Petya ransomware then takes an MBR encrypted copy and replaces it with its own malicious code that displays a ransom request, leaving the computer able to boot.

However, this new Petya ransomware variant does not retain a copy of the MBR replaced by mistake or intentionally, leaving unauthorized infected computers even if the victims get the decryption keys.

Also, after infecting a machine, ransomware from Pétja scans the local network and rapidly infects all other machines (even all patches) on the same network, using SMB to leverage EternalBlue, WMIC and PsExec tools.

Also Read: UK Parliament Hit by Cyberattack Hackers attempted to access MP emails

The new ransomware attack (Petya ransomware) currently attacks a large number of countries around the world, including Ukraine, the United Kingdom, India, the Netherlands, Spain, Denmark and much more. The new ransomware uses contact information “[email protected]” and requires $ 300 in Bitcoin.

Petya is not a ransomware it is a malware

Malware is spreading rapidly using the same vulnerability as Windows SMBv1 Ransomware WannaCry used to attack 300,000 devices worldwide.

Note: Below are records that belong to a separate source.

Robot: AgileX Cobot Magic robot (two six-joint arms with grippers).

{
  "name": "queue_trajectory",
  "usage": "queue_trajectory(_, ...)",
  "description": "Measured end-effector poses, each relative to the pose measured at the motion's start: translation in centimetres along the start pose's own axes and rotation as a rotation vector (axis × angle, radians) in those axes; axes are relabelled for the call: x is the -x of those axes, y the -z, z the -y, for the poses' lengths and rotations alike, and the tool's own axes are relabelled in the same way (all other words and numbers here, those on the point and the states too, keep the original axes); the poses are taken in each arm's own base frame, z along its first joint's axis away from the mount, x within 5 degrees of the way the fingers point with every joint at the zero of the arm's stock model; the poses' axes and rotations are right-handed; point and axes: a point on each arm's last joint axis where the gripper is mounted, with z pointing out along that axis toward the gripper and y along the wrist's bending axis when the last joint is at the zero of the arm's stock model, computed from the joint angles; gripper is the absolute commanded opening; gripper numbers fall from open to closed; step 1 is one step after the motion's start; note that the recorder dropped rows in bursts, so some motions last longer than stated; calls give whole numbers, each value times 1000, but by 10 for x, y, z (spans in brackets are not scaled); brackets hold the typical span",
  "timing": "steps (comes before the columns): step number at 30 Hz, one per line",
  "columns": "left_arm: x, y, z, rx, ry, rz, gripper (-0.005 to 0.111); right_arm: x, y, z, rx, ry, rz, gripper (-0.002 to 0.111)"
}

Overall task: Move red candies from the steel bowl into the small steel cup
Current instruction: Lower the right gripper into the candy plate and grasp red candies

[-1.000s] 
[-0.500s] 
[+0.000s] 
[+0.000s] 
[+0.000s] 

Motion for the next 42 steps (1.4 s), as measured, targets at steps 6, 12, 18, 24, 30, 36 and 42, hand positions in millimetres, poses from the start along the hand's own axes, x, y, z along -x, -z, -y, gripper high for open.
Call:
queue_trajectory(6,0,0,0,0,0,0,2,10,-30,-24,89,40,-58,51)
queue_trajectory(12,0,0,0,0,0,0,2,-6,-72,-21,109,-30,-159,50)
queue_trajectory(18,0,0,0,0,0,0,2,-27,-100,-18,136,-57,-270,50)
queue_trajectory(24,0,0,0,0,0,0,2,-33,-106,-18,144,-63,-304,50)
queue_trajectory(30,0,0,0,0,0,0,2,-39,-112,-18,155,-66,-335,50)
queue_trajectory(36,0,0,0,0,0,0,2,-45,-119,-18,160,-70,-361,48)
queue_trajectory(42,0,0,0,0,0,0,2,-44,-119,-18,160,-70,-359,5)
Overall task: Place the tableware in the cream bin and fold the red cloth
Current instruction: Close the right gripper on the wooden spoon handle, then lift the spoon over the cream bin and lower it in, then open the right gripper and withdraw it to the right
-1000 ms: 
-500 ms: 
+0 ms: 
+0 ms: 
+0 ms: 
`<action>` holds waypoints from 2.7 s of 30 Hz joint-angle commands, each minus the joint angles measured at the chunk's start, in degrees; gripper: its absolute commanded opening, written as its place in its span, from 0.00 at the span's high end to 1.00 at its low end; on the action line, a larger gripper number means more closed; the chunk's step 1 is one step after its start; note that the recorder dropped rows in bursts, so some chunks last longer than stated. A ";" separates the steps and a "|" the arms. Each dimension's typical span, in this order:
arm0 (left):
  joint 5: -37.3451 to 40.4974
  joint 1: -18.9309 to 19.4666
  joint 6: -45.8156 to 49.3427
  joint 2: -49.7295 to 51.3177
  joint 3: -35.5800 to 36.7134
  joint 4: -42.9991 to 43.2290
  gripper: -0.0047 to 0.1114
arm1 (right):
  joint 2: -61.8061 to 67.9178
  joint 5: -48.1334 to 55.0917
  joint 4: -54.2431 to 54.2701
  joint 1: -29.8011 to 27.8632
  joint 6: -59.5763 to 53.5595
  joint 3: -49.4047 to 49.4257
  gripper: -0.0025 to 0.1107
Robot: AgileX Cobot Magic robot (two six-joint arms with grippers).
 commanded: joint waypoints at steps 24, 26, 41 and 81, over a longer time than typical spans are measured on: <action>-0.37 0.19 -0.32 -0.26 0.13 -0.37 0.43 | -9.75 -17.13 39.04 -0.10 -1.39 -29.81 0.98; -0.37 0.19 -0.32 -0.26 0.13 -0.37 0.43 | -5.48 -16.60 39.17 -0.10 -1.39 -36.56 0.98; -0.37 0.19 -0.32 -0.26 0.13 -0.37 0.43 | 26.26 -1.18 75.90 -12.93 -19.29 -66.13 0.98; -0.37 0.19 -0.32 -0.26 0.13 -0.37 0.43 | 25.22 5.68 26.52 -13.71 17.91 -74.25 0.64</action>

Nearly 45 victims have paid a total of $ 10,500 Bitcoin in the hope of returning the encrypted files but unfortunately does not have because the e-mail address created by hackers to contact their victims and send the decryption keys was suspended from German Mail Provider right after the attack.

Kaspersky Security researchers said:

“Our analysis shows that there is little hope for the victims to recover their data. We analyzed the high-level code of encryption routines, and we found out that after the encryption of the disk, the threat actor could not read the Disks of victims, ”

“To decrypt a victim’s victim threat, actors need the installation ID. In earlier versions of ransomware” like “such as Petya / Mischa / GoldenEye this installation ID contains the information needed to recover the key.”

Many security researchers and even Microsoft researchers said (fiscal accounting system of Ukraine) Medoc has been violated and malware spread through system updates.

How did Petya Ransomware into computers in the first place?

According to a research conducted by Talos Intelligence, the unknown Ukrainian company Medoc is probably the main source of the global burst of ransomware yesterday.

The researchers said the virus spread, probably through a malware update to a Ukrainian tax accounting system called Medoc, Medoc but denied accusations in a Facebook post.

“At the time of the program update, the system may be infected with the virus directly from the update file,” the translated MÉDOC mail reads. “We can argue that users of the Medoc system can not infect the PC with viruses when updating the program.”

However, several security researchers and even Microsoft agreed with the Find House, saying MÉDOC was violated and the virus spread through updates.